▸ **Task prompt**: Repeat the lines from the line with "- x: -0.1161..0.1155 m" to the line with "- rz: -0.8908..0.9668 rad" in the listing below, keeping both end lines and adding nothing.
[[ Dataset content open ]]
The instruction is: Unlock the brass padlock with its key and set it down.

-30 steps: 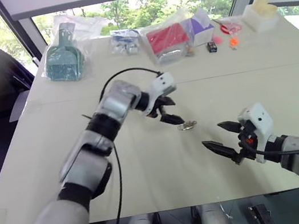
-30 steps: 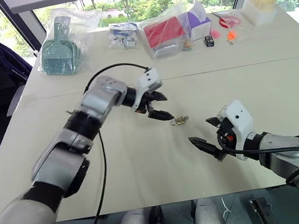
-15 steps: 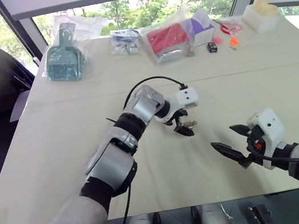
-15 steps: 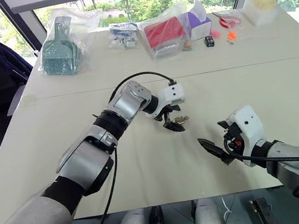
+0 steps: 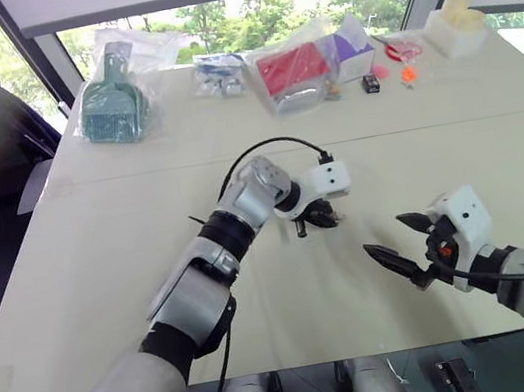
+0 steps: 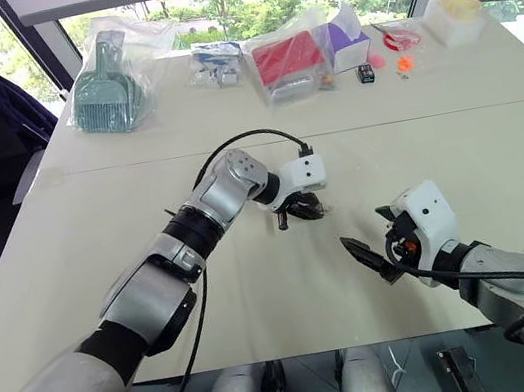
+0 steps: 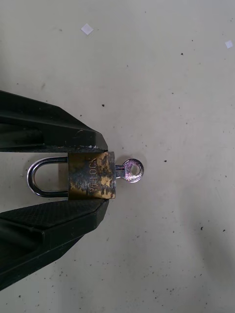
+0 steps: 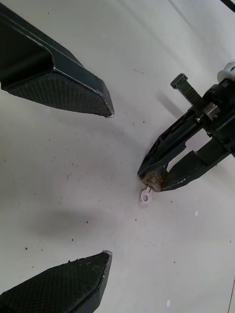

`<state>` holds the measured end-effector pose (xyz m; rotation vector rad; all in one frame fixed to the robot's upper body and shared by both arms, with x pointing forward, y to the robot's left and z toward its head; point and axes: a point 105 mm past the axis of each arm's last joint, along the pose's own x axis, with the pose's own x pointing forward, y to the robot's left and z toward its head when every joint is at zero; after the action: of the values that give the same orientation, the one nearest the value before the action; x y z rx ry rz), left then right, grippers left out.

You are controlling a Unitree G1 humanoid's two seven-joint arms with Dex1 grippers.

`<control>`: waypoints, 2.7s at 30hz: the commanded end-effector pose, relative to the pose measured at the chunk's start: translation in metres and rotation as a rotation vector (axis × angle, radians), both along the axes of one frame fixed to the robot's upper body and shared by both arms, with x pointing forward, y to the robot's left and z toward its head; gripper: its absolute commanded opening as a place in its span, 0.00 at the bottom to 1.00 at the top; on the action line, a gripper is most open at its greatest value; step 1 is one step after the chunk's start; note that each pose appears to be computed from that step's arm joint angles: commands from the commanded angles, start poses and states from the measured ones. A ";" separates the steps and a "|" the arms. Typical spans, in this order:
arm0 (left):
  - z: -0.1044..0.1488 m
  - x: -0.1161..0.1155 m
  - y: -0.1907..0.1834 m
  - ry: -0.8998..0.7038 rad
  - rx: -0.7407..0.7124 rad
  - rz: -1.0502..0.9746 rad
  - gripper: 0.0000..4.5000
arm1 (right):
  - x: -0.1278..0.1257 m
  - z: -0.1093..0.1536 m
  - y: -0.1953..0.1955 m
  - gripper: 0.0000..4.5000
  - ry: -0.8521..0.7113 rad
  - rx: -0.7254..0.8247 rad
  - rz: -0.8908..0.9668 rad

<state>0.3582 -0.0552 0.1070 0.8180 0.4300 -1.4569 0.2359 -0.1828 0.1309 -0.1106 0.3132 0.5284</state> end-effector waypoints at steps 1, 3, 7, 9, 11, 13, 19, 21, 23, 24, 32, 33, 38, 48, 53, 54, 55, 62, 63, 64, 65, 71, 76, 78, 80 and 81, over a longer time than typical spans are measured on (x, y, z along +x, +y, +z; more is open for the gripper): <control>-0.026 -0.005 0.018 0.029 0.102 0.001 0.16 | 0.002 0.007 0.000 1.00 -0.041 0.000 0.004; -0.013 -0.005 0.017 -0.019 0.038 -0.053 0.16 | 0.004 0.012 0.000 1.00 -0.054 0.020 0.004; 0.041 -0.008 0.019 -0.118 -0.211 -0.157 0.16 | 0.009 0.029 -0.001 1.00 -0.099 0.122 -0.002; 0.073 -0.006 0.028 -0.248 -0.323 -0.198 0.16 | 0.016 0.042 -0.008 1.00 -0.134 0.202 -0.055; 0.103 -0.008 0.040 -0.320 -0.448 -0.210 0.16 | 0.022 0.056 -0.012 1.00 -0.156 0.328 -0.091; 0.119 -0.013 0.050 -0.334 -0.534 -0.209 0.16 | 0.025 0.068 -0.010 1.00 -0.171 0.433 -0.078; 0.135 -0.024 0.065 -0.501 -0.600 -0.210 0.16 | 0.030 0.096 0.015 1.00 -0.214 0.602 0.037; 0.138 -0.028 0.065 -0.553 -0.607 -0.209 0.16 | 0.031 0.100 0.028 1.00 -0.198 0.643 0.088; 0.140 -0.029 0.064 -0.573 -0.626 -0.192 0.16 | 0.031 0.105 0.038 1.00 -0.187 0.671 0.131; 0.140 -0.029 0.063 -0.580 -0.637 -0.185 0.16 | 0.031 0.105 0.042 1.00 -0.179 0.679 0.146; 0.144 -0.036 0.056 -0.608 -0.674 -0.199 0.16 | 0.030 0.110 0.054 1.00 -0.160 0.713 0.209; 0.143 -0.037 0.055 -0.609 -0.667 -0.210 0.16 | 0.031 0.112 0.054 1.00 -0.163 0.720 0.209; 0.146 -0.044 0.050 -0.623 -0.686 -0.238 0.16 | 0.031 0.114 0.054 1.00 -0.170 0.744 0.209; 0.150 -0.049 0.047 -0.636 -0.692 -0.259 0.16 | 0.031 0.113 0.056 0.35 -0.174 0.792 0.202; 0.151 -0.046 0.049 -0.641 -0.690 -0.245 0.16 | 0.030 0.112 0.054 0.01 -0.168 0.800 0.200; 0.152 -0.046 0.049 -0.644 -0.693 -0.242 0.16 | 0.029 0.112 0.054 0.01 -0.167 0.804 0.200; 0.153 -0.045 0.049 -0.649 -0.696 -0.238 0.16 | 0.029 0.112 0.054 0.01 -0.167 0.807 0.201; 0.163 -0.043 0.048 -0.729 -0.729 -0.222 0.16 | 0.033 0.108 0.054 0.01 -0.154 0.806 0.180; 0.164 -0.044 0.047 -0.747 -0.734 -0.227 0.16 | 0.034 0.108 0.054 0.01 -0.154 0.813 0.173; 0.164 -0.047 0.046 -0.787 -0.731 -0.246 0.16 | 0.036 0.108 0.053 0.01 -0.156 0.835 0.160; 0.164 -0.050 0.045 -0.817 -0.729 -0.260 0.16 | 0.037 0.109 0.053 0.01 -0.158 0.852 0.151; 0.163 -0.058 0.043 -0.961 -0.748 -0.297 0.16 | 0.045 0.112 0.054 0.01 -0.156 0.984 0.092; 0.165 -0.062 0.042 -1.067 -0.763 -0.316 0.16 | 0.047 0.114 0.059 0.01 -0.149 1.055 0.073; 0.168 -0.063 0.042 -1.116 -0.774 -0.314 0.16 | 0.048 0.114 0.060 0.01 -0.145 1.079 0.065; 0.173 -0.062 0.043 -1.182 -0.779 -0.311 0.16 | 0.049 0.113 0.060 0.01 -0.137 1.104 0.054; 0.175 -0.062 0.043 -1.220 -0.777 -0.313 0.16 | 0.050 0.113 0.059 0.01 -0.133 1.115 0.045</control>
<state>0.3171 -0.0033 0.2581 0.9452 -0.9565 -1.0262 0.2822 -0.1206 0.2430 0.8992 -0.1411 0.7015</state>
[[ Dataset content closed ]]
▸ **Solved exercise**:
  - x: -0.1161..0.1155 m
  - y: -0.1907..0.1834 m
  - ry: -0.8998..0.7038 rad
  - rx: -0.7407..0.7124 rad
  - rz: -1.0502..0.9746 rad
  - gripper: 0.0000..4.5000
arm1 (right):
  - x: -0.1278..0.1257 m
  - z: -0.1093..0.1536 m
  - y: -0.1953..0.1955 m
  - gripper: 0.0000..4.5000
  - ry: -0.8521..0.7113 rad
  - rx: -0.7254..0.8247 rad
  - rz: -0.8908..0.9668 rad

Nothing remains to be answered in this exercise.